Мейстер развязал мешочек и знание, полученное из солнечного луча, с легким шелестом упорхнуло, осветив на прощание комнату. Несколько заблудившихся бликов ещё плясали на стенках графина.
- Ты хочешь денег? - спросил он. - Тогда бери их.
- Если смогу?
- Сможешь.
Он создал из пустоты пачку банкнот и положил их в мешочек. Сострадание обрвало вой на полуноте и начало замерзать, как замерзает обыкновеная вода в проруби с наступлением зимней ночи.
Затем бросил мешочек в окно.
- Я не хочу, - тихо сказал вор.
- Иди.
Сострадание окаменело. Сейчас оно ничем не отличалось от гипсовой статуи, к тому же, статуи топорной работы. И казалось невозможным, что оно только что двигалось и издавало звуки. Вор начал танцевать.
- Скорее, - сказал Мейстер, иначе деньги заберет кто-нибудь другой.
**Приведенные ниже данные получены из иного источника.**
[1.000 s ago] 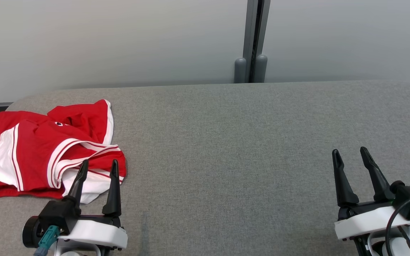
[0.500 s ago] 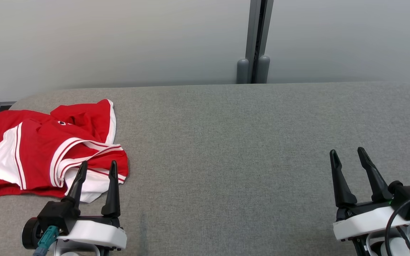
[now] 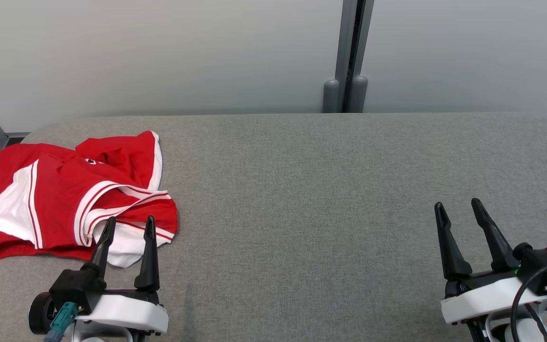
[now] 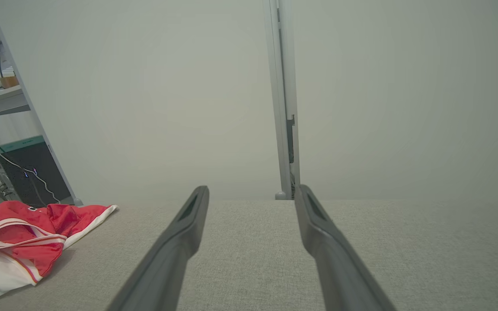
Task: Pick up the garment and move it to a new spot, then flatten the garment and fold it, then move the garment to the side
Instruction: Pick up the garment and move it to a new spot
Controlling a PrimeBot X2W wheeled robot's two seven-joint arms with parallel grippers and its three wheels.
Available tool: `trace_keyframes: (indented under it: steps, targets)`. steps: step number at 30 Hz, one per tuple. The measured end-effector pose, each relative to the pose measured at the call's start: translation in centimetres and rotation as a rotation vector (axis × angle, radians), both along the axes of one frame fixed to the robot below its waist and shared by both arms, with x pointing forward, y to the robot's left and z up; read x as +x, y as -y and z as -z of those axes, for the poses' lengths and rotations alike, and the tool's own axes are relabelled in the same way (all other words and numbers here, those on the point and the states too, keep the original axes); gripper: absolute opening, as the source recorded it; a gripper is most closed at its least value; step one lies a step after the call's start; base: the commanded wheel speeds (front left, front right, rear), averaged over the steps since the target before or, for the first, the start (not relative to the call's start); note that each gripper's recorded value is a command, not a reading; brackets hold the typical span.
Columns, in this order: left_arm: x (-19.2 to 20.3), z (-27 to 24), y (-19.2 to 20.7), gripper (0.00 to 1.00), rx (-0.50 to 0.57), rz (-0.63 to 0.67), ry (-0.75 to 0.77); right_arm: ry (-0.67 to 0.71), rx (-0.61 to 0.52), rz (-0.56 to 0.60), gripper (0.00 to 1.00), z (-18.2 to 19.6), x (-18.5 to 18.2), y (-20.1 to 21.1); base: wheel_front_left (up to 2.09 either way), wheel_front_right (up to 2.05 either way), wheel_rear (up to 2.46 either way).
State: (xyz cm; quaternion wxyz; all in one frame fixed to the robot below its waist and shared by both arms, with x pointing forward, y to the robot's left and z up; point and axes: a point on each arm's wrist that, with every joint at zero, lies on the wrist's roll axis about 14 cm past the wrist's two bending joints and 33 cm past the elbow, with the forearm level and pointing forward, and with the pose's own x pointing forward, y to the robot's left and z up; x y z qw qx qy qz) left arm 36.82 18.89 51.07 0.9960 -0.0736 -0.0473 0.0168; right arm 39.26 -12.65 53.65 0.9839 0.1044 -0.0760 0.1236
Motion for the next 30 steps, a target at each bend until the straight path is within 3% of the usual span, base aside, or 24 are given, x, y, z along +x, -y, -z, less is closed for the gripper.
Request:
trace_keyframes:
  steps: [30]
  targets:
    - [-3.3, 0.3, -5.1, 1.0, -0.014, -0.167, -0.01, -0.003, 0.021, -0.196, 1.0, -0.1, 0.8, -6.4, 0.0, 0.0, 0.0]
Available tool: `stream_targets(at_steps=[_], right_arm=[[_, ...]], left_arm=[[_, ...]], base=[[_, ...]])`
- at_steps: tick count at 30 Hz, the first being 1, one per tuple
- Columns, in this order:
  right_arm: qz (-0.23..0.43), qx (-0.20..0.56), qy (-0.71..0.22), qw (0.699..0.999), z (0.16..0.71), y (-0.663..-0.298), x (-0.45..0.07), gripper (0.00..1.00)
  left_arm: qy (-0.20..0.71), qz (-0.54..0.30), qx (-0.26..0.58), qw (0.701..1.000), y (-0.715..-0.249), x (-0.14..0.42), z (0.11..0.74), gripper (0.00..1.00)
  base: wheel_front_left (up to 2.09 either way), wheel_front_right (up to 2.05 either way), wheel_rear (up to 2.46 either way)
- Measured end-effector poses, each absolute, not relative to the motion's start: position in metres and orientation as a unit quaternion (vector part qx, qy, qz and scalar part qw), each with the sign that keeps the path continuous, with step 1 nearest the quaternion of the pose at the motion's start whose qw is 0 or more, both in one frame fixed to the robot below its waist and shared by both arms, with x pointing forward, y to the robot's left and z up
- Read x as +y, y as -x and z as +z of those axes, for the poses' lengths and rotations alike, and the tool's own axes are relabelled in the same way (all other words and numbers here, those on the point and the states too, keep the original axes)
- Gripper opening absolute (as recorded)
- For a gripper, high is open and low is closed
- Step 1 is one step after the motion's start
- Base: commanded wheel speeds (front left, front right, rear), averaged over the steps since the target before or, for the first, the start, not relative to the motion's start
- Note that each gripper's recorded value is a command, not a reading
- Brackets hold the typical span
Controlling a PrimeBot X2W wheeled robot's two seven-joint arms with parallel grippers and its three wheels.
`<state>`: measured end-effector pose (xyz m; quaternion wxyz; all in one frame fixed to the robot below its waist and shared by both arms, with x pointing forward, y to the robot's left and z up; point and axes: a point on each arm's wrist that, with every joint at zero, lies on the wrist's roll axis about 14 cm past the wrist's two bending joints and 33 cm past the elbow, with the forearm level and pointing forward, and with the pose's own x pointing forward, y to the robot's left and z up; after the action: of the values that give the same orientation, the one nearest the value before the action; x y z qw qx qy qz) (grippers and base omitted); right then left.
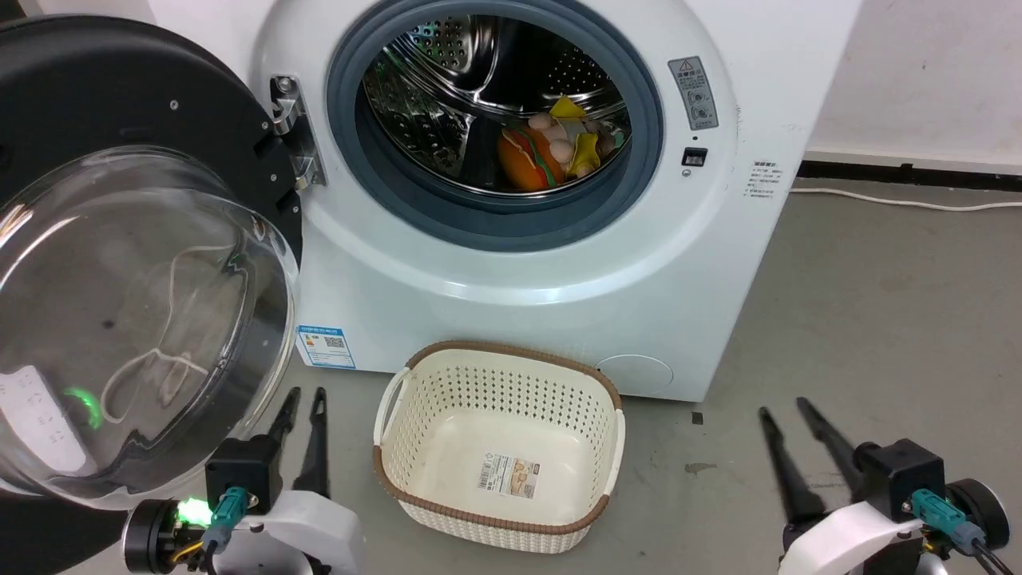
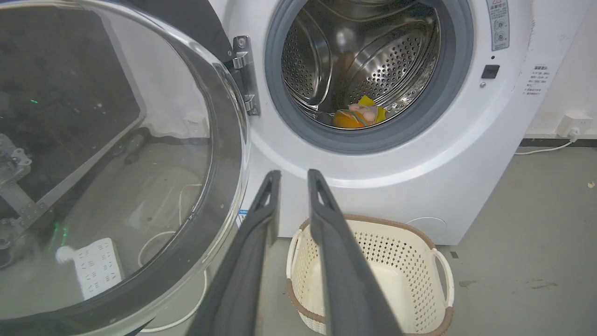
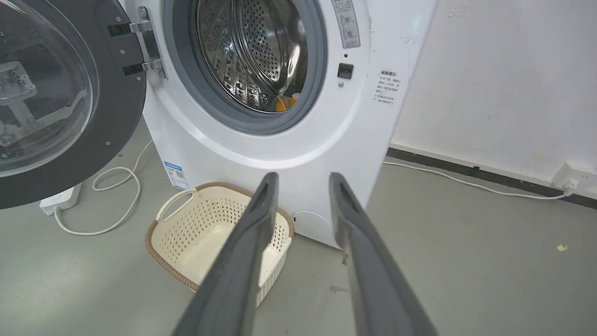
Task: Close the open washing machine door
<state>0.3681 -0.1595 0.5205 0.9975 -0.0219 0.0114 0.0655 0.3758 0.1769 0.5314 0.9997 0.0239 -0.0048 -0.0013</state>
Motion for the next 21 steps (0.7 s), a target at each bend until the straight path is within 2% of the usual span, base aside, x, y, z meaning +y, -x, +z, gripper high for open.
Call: stream_targets(at_steps=[21], right_arm=[[0.069,0.003,-0.004,0.998,0.5198,-0.3669,-0.1572,1.00]], left_arm=[[0.005,-0.012,-0.010,1.000,-0.3751,0.1699,0.5291,1.00]], base=[[0.00,0.00,0.00]])
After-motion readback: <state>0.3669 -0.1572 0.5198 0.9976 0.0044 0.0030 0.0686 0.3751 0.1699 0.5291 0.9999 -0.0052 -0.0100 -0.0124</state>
Вор сделал полкруга по комнате и бросился в окно. Мейстер посмотрел вниз, на улицу. Над жаркими асфальтами дымилось вечернее солнце. Тело лежало неподвижно и лицом вниз. Рука тянулась к желтому мешочку. Начинали собираться прохожие и неоторые показывали пальцами на окна верхних этажей. Сострадание оставалось мертвым. Впрочем, люди говорили, что ещё долго слышали у этого места вой, похожий на вой собаки.
САМАЯ ОПАСНАЯ ПРОФЕССИЯ
Пациент рассказывал, лежа на кушетке. Кушетка была холодной, покрытой белой простыней, а простыня наводила на мысль о больнице. Хотя это была не больница, а всего лишь частный кабинет дорогого психиатра. Или модного психотерапевта, если больным так больше нравится. Или экстрасенса, если вы уж совсем отчаялись. Пациент начал рассказывать и психиатр включил магнитофон. Он всегда фиксировал беседы, не столько для того, чтобы прослушивать их потом самому, сколько для того, чтобы иметь материал для лекций.
Сегодняшний посетитель жаловался на то, что он больше не может писать стихи. Во всем его облике, в словах, в жестах, в манере держаться сквозила легкая ненормальность и психиатр это сразу отметил. Это ещё не болезнь, но хождение по канату над пустотой болезни. Итак, он не мог писать стихи. Ну и что?
- Это для вас так важно? - спросил врач.
- Конечно. Это самая важная вещь в моей жизни.
- Вас когда-нибудь печатали?
- Тысячу раз. А вообще я поэт-песенник. У меня несколько хитов. Последний вот этот.
И он напел куплет, кторый уже несколько месяцев звучал на каждой улице, на каждом базаре и почти в каждом подземном переходе метро.
- Да, это очень популярная песня, - согласился врач, - Неужели ваши стихи? Рассказывайте, рассказывайте.
- Сегодня мне исполнилось тридцать шесть лет, - продолжил посетитель, - а свои последние строчки я написал за два дня до того, как мне исполнилось тридцать пять. Вот уже год и два дня я не могу писать. У меня вообще исчезла способность подбирать рифму.
- Этого не может быть, - сказал врач, - дайте мне, например, рифму на слово "простой".
- Золотой. Но это не моя рифма, а Пушкина. "орешки не простые, все скорлупки золотые". Своей у меня нет. Я не могу найти рифму даже со словарем.